**THE PROBLEM**
Show all lines from the listing below that contain "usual".

==== RECORDS SUPPLIED ====

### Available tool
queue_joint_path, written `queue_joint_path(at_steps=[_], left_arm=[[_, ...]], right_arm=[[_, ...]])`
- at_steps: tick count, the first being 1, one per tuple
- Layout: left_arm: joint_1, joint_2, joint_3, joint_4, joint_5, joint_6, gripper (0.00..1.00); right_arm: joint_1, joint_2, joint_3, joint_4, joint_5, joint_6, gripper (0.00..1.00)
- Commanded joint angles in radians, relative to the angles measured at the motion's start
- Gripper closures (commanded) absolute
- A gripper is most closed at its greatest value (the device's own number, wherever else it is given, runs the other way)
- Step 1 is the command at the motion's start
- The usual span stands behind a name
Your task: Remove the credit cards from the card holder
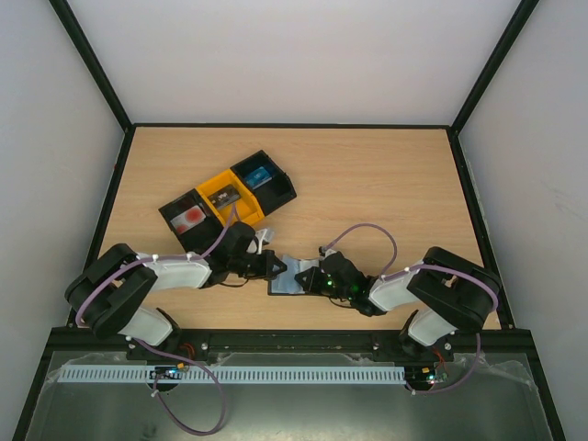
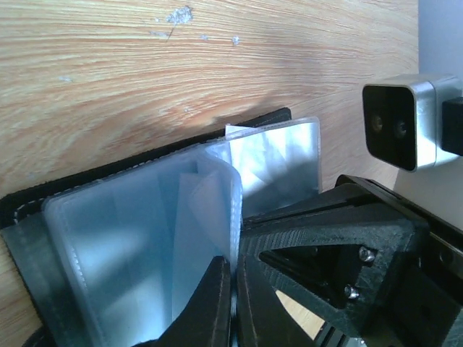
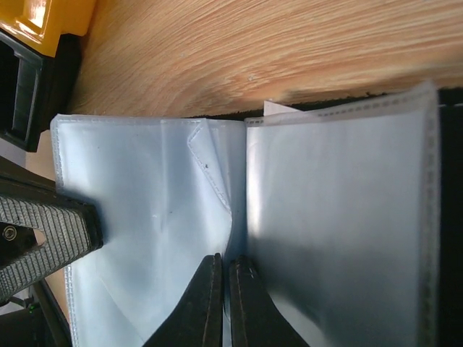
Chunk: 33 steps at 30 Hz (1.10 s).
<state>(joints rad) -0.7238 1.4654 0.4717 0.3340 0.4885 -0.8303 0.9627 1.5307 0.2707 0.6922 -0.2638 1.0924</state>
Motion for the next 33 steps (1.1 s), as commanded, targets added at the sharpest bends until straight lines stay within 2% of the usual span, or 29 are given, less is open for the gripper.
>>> queue_joint_path(at_steps=[1, 5, 7, 13, 17, 26, 33], left_arm=[[-0.006, -0.017, -0.003, 0.035, 0.046, -0.024, 0.97], [-0.024, -0.011, 0.022, 0.048, 0.072, -0.044, 0.97], [-0.034, -0.005, 0.042, 0.039, 0.074, -0.044, 0.97], [-0.042, 0.014, 0.067, 0.001, 0.035, -0.031, 0.95], [-0.052, 0.039, 0.083, -0.009, 0.051, -0.017, 0.97], [-0.070, 0.087, 0.148, -0.033, 0.027, -0.018, 0.95], [-0.091, 0.159, 0.198, -0.032, 0.019, -0.016, 0.83]], right_arm=[[0.010, 0.039, -0.035, -0.006, -0.048, 0.013, 0.96], [0.010, 0.061, -0.035, 0.048, -0.086, 0.022, 0.95], [0.011, 0.052, -0.030, 0.037, -0.097, 0.009, 0.91], [0.011, -0.112, -0.036, -0.152, 0.025, -0.047, 0.75], [0.010, -0.213, -0.061, -0.212, 0.046, -0.075, 0.70], [0.011, -0.473, -0.128, -0.310, 0.097, -0.079, 0.68], [0.011, -0.662, -0.142, -0.399, 0.106, -0.091, 0.66]])
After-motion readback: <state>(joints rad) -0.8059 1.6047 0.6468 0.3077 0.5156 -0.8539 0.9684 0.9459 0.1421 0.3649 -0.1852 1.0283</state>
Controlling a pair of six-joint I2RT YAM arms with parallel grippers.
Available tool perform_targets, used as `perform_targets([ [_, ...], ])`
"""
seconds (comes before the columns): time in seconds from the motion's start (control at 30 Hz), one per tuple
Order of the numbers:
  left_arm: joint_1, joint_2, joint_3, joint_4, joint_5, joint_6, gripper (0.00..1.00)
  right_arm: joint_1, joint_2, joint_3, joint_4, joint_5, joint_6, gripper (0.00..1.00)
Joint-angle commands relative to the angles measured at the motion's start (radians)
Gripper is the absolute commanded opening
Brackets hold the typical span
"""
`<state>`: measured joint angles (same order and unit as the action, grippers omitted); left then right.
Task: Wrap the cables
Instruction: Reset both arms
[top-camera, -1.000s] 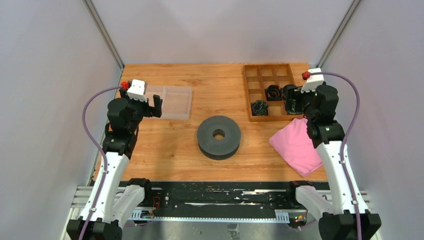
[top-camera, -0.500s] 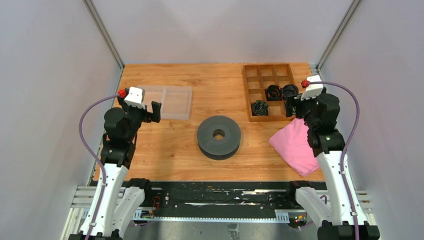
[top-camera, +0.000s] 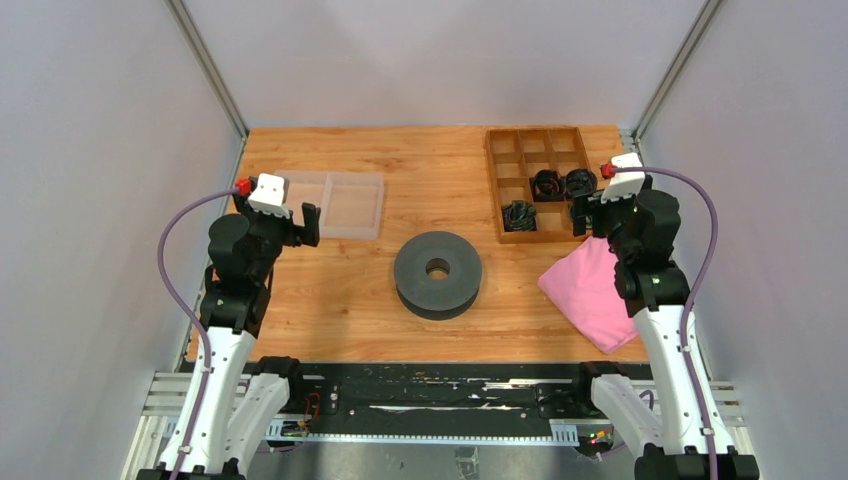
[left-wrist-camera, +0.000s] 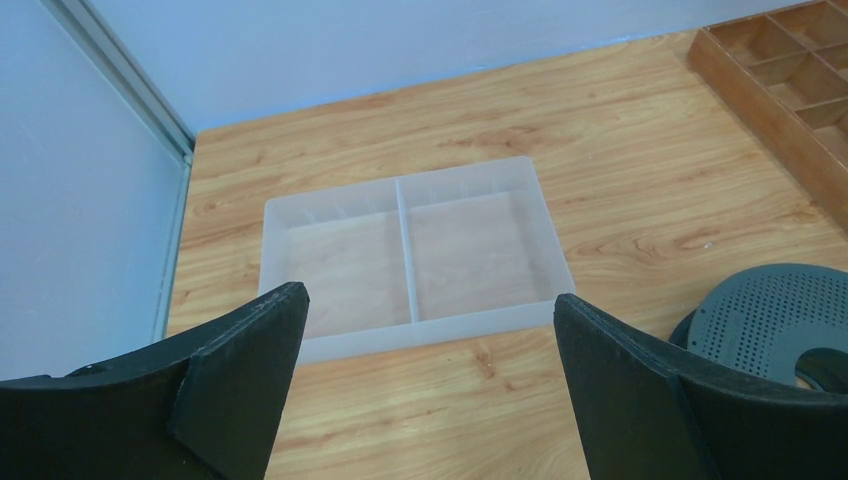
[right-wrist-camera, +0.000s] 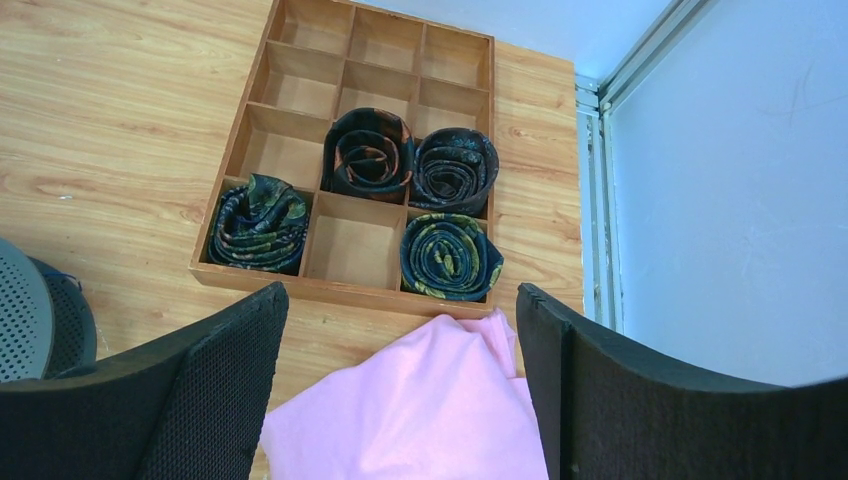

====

**SOLUTION FOR THIS TASK**
- The usual span stands behind a name
Motion for the next 33 steps (1.1 s), as commanded, targets added at the sharpest bends until straight lines stay within 2% of the usual span, or 29 are given, less is open for the gripper.

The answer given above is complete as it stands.